No Longer Home is a deeply personal game crafted by Humble Grove and is a short and bittersweet semi-autobiographical tale. Mechanically simple, Humble Grove tell their post-graduation story in the form of a point-and-click visual novel with dialogue which offers up complicated questions about identity, who we are and who we will become.
No Longer Home is available on Steam, Xbox, Nintendo Switch and recently moved in on PlayStation, for £11.99 ($14.99).
Story – Metaphorical Monsters
No Longer Home doesn’t over stay it’s welcome while still finding the time to explore feelings that will resonate with a lot of people. Having finished university and now facing what comes next, Ao and Bo are given a lot of moments to reflect, through interacting with objects in the environment or prompting dialogue options. During your playthrough, you will be doing more reading than playing, so be prepared to look back through the handy ‘Narrative Log’ available in the pause menu.
Exploring dark themes in lighthearted ways, No Longer Home is well written and clearly comes from the heart of the developers. We join the characters as they discuss gender and identity, the changes that come with growing up and battles with mental illness. Personally I loved the way real life challenges are represented through abstract ideas, in particular the anxiety and depression monsters hidden away from loved ones. Even though I enjoyed the story, I will admit that the ending came rather suddenly.
Gameplay – Simple With Some Hiccups
Switching periodically between Ao and Bo’s perspective’s, you use the left analog stick to move around and hold circle to move quicker. There are a few items for you to interact with throughout, which can be cycled through using L1 or R1 and selected using X. Although the mechanics are fairly simple, there are a few moments where a button press should trigger an animation but instead causes a momentary freeze, before you can resume and have to select the interaction again.
You are able to rotate the small slices of the world you are presented with using L2 and R2, the perspective change sometimes uncovering new things to interact with. The haptic feedback of the DualSense was occasionally used, which added to the impressive scene transitions and (importantly) stroking the cats. Generally though, the gameplay is slow and gently guides you through the story.

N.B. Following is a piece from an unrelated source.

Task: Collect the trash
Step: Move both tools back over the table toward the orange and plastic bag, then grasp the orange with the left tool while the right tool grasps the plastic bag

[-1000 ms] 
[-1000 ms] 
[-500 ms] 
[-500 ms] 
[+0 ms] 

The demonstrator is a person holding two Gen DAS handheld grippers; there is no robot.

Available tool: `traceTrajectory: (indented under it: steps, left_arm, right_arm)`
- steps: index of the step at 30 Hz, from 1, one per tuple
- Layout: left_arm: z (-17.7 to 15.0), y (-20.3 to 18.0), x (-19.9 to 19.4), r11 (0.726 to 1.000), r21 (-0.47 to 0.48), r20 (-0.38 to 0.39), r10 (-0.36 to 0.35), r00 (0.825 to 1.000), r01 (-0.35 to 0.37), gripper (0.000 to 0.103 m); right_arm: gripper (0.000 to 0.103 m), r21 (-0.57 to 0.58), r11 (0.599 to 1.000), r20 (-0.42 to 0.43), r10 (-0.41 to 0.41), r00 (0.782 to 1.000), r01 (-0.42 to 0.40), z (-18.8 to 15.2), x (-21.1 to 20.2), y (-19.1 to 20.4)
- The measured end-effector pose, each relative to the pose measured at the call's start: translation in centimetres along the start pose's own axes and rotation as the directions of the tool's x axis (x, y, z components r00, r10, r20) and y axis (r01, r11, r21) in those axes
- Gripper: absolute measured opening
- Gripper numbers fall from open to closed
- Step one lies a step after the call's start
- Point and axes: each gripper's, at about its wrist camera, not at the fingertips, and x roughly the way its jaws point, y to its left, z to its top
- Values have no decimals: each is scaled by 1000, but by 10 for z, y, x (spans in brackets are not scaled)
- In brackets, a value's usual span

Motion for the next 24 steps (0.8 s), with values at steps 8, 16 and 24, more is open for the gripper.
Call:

Graphics and Audio – Purrfect Ambience
At the beginning of the game you are encouraged to experience the game wearing headphones, as “audio is a part of the experience.” The sound design in No Longer Home has been as well thought out as the writing; each synth melody and piano key has a personal touch, adding to the connection you build with the developers. Spending the majority of the game in the walls you prepare to leave, the little details tell the story of messy housemates and messier mental states. Despite the occasional hiccup with animations, the visual design is clean and pleasing with a soft artstyle which maintains the intricate details.
No Longer Home was reviewed on PS5, with a key provided by Double Jump.